## TASK DIRECTIONS
Below are entries; work out how many of their lines hold "give", giving only that number.

## DATA SECTION
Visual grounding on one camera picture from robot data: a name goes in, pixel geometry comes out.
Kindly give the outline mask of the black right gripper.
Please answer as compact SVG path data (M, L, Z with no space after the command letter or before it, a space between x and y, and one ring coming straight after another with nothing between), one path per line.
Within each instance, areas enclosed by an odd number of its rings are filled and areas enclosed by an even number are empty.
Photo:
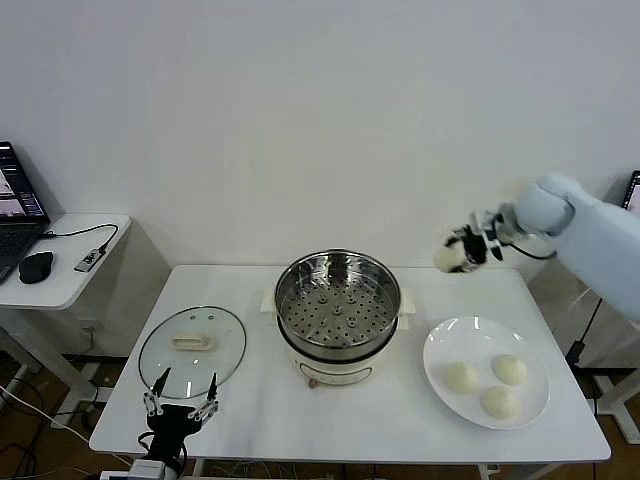
M452 266L448 270L449 273L470 273L487 262L487 247L484 238L475 234L470 226L456 228L452 231L452 235L462 239L466 263Z

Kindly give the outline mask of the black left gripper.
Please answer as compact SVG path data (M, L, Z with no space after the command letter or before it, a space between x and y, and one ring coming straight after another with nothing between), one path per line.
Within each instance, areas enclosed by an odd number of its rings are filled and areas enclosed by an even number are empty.
M188 436L199 431L198 421L208 421L218 411L217 373L214 372L205 401L197 408L160 403L171 369L167 368L150 391L143 394L147 425L153 433L148 458L178 458Z

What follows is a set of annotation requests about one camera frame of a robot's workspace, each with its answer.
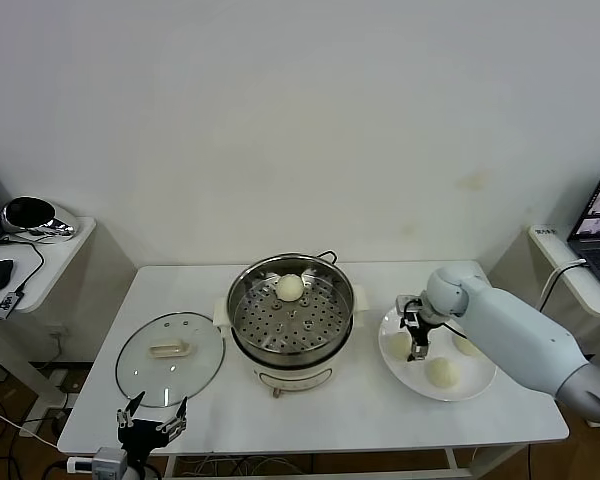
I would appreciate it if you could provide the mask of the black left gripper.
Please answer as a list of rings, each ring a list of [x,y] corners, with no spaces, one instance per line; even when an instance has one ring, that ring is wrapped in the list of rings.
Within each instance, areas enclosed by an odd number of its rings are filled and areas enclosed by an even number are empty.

## EXERCISE ANSWER
2